| What to do |
Every entry below is to be copied exactly, apart from any picture it holds.

[Information shown — start]

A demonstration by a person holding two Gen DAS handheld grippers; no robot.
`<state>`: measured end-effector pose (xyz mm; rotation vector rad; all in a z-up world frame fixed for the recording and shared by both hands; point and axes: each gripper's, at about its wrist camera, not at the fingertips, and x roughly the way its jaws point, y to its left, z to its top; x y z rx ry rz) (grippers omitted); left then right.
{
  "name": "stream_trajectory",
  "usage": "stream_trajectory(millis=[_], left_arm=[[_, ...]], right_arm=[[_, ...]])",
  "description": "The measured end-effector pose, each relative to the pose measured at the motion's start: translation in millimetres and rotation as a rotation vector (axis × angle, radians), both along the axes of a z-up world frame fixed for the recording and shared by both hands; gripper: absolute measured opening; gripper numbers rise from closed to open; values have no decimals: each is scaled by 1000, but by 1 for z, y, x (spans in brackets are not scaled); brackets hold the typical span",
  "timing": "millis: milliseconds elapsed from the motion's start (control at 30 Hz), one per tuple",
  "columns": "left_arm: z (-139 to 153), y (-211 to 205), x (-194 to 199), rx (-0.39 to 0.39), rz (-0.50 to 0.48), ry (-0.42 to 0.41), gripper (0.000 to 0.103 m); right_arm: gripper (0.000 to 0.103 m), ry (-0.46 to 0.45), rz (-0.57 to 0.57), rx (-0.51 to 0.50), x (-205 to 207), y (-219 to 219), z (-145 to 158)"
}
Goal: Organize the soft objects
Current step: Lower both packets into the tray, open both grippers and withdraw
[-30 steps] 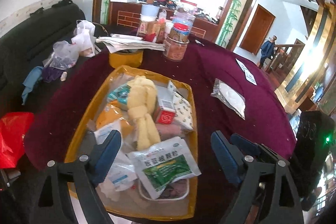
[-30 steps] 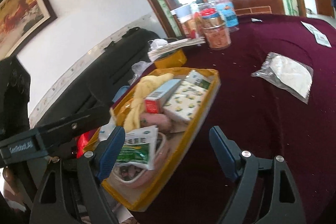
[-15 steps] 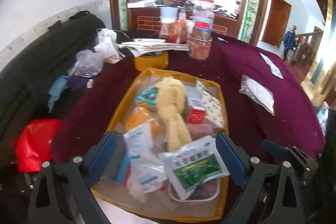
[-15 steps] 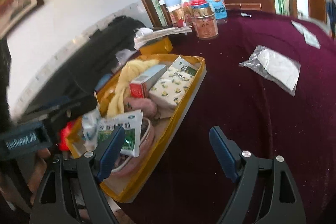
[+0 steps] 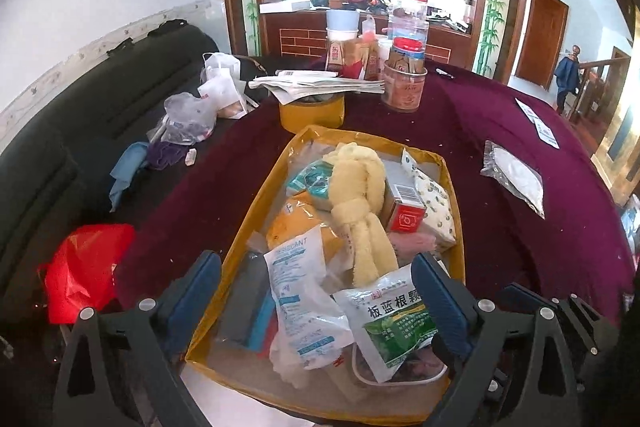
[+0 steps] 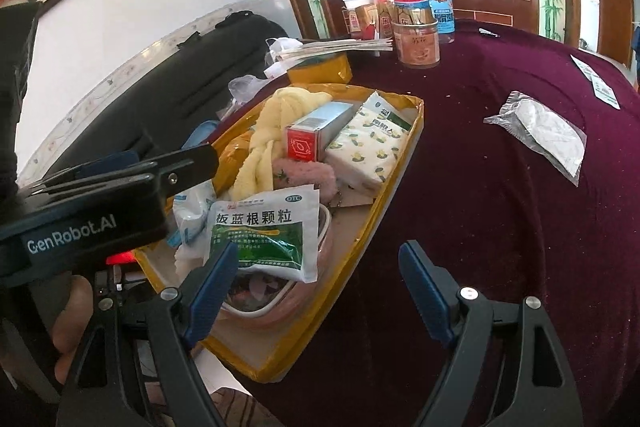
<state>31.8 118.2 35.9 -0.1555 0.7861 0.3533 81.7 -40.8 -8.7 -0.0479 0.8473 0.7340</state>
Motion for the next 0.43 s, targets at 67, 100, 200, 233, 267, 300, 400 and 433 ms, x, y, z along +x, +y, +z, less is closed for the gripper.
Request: stream_trajectory(millis=[67,100,200,233,267,300,400,433], left_arm=[[1,0,0,7,-7,0,98],[2,0,-1,13,-8,-4,98],[5,1,-2,17,-8,-6,98],[6,2,-2,18,-7,-8,98],[9,2,-3,19,-7,-14,98],[11,3,-4,18,-7,-18,98],[14,4,-7,14,-16,-36,98],[14,3,-7,19,-19,-38,98]], right_arm=[[82,-1,-4,-1,-1,1,1],[82,-3,1,-1,-2,2,2],[82,-16,0,-8,-4,5,4],[82,-17,4,-8,-5,6,5],[82,-18,8,-5,-6,6,6],[82,-19,9,-5,-6,6,6],[82,-25,18,2,-10,8,9],[82,-27,23,1,-11,8,10]])
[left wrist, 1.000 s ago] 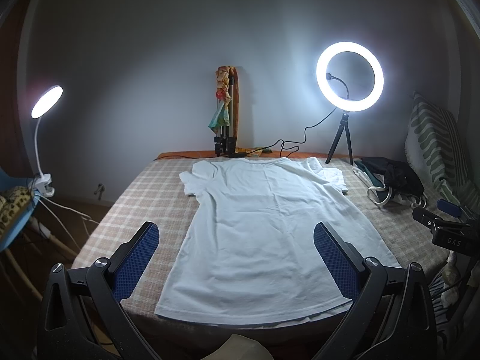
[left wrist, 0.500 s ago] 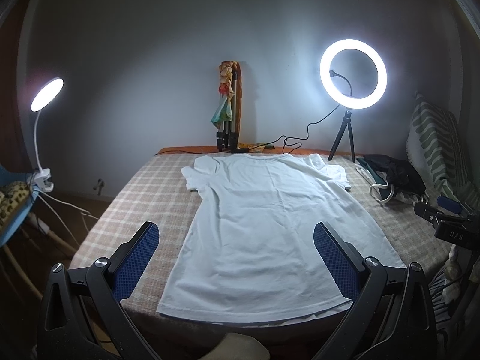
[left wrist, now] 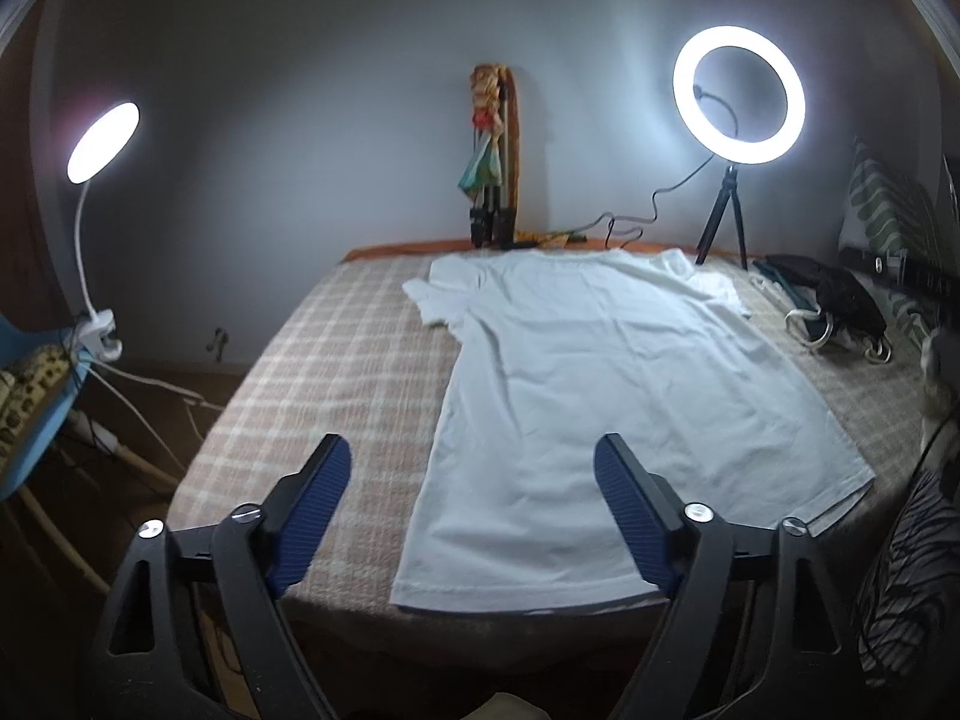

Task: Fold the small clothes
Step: 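Move left tool to the shirt hem while right tool reaches the shoulder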

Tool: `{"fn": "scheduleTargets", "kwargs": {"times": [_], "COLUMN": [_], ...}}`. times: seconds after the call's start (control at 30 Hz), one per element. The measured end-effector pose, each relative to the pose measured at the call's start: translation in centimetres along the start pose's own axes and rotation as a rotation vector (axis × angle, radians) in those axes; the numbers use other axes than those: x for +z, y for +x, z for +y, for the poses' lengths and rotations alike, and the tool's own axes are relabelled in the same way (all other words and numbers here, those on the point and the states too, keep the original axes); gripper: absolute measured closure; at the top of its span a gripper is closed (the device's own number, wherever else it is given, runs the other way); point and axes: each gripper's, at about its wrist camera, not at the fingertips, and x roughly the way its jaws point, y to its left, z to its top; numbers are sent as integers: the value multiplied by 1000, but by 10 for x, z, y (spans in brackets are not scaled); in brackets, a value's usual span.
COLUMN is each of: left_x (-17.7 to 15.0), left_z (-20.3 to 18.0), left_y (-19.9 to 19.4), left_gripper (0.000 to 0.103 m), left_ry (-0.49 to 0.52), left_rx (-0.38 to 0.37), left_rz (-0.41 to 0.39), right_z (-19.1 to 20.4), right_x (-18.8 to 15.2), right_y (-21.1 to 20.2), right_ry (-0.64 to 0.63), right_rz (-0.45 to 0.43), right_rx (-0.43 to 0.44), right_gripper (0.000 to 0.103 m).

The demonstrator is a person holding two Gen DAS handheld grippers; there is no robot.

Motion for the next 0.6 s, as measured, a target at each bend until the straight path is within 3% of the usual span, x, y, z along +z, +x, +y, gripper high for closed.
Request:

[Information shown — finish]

| Written answer |
A demonstration by a person holding two Gen DAS handheld grippers; no robot.
`<state>`: measured end-effector pose (xyz mm; rotation vector rad; all in a z-up world frame fixed for the recording and shared by both hands; point and axes: each gripper's, at about its wrist camera, not at the fingertips, and x roughly the way its jaws point, y to its left, z to its top; x y z rx ry rz) (grippers omitted); left then right.
{
  "name": "stream_trajectory",
  "usage": "stream_trajectory(millis=[_], left_arm=[[_, ...]], right_arm=[[_, ...]])",
  "description": "The measured end-effector pose, each relative to the pose measured at the motion's start: translation in millimetres and rotation as a rotation vector (axis × angle, radians), both along the axes of a z-up world frame fixed for the recording and shared by both hands; gripper: absolute measured opening; gripper numbers rise from closed to open; values have no decimals: each is scaled by 1000, but by 1 for z, y, x (spans in brackets are not scaled); brackets hold the typical span",
  "timing": "millis: milliseconds elapsed from the motion's start (control at 30 Hz), one per tuple",
  "columns": "left_arm: z (-139 to 153), y (-211 to 205), x (-194 to 199), rx (-0.39 to 0.39), rz (-0.50 to 0.48), ry (-0.42 to 0.41), gripper (0.000 to 0.103 m); right_arm: gripper (0.000 to 0.103 m), ry (-0.46 to 0.45), rz (-0.57 to 0.57), rx (-0.51 to 0.50), x (-205 to 207), y (-219 to 219), z (-145 to 158)"
}
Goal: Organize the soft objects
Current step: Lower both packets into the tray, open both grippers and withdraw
[-30 steps] 
[-30 steps] 
[-15 steps] 
[-15 steps] 
[+0 steps] 
[+0 steps] 
<state>31.8 118.2 35.9 -0.1555 0.7861 0.3533 81.7 -40.8 -8.7 -0.0479 0.8473 0.7340</state>
Motion for the next 0.43 s, targets at 67, 100, 200, 233, 267, 300, 400 and 433 ms, x, y, z along +x, +y, +z, less is closed for the gripper.
Request: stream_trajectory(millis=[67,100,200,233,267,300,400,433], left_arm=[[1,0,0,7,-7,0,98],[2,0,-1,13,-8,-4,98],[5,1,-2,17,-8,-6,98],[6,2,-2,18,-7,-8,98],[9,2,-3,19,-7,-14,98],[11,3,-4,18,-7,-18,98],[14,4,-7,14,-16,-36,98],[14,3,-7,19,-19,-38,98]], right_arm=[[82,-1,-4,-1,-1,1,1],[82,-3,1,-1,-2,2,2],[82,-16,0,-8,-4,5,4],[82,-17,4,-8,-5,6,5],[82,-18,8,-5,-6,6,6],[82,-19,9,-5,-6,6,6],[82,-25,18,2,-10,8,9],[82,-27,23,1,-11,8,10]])
[left wrist, 1.000 s ago] 
[left wrist, 0.500 s ago] 
[left wrist, now] 

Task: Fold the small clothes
Step: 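Move left tool to the shirt hem while right tool reaches the shoulder
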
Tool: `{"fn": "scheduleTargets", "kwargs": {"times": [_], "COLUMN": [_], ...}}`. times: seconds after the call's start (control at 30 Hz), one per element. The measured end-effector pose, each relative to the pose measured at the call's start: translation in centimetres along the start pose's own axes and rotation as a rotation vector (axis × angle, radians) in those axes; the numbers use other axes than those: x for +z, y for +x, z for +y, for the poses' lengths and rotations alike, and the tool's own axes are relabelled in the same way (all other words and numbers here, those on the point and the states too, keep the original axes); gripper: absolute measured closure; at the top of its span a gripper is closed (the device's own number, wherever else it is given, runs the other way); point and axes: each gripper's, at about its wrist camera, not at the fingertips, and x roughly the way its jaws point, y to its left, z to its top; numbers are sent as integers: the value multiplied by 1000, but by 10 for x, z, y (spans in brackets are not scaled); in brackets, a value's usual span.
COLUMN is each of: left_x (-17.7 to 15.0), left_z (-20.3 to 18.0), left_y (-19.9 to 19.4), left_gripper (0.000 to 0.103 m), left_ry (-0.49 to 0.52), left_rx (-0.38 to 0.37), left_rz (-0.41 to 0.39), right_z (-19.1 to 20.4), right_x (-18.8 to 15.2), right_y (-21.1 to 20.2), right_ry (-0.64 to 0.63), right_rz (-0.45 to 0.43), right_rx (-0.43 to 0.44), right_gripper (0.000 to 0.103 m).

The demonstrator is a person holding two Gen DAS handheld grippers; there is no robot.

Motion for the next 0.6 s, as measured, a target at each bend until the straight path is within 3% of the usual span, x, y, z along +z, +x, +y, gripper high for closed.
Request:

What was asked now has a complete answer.